# WORK INSTRUCTIONS
Copy out each line of the data that contains "Coordinates".
Segment Start: EXTRACTED DATA
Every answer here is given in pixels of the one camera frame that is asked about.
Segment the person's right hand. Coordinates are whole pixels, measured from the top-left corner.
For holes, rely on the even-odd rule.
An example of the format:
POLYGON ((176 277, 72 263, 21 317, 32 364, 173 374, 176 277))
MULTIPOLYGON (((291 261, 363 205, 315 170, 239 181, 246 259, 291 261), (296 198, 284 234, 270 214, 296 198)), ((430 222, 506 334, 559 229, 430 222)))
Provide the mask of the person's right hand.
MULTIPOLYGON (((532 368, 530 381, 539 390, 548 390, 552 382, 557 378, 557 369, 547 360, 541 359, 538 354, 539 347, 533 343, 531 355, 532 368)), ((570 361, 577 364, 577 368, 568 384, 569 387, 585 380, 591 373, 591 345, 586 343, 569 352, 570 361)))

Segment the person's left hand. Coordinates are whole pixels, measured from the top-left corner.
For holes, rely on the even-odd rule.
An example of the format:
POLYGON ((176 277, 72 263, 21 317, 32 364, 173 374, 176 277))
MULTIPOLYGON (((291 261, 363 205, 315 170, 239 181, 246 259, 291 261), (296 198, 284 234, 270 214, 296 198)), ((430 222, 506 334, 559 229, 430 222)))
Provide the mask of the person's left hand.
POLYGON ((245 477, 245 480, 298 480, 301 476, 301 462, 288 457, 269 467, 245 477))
Segment End: EXTRACTED DATA
# EXERCISE OUTPUT
Segment the person's right hand. Coordinates are whole pixels, measured from the top-left corner.
Segment the person's left hand. Coordinates are whole pixels, measured from the top-left corner.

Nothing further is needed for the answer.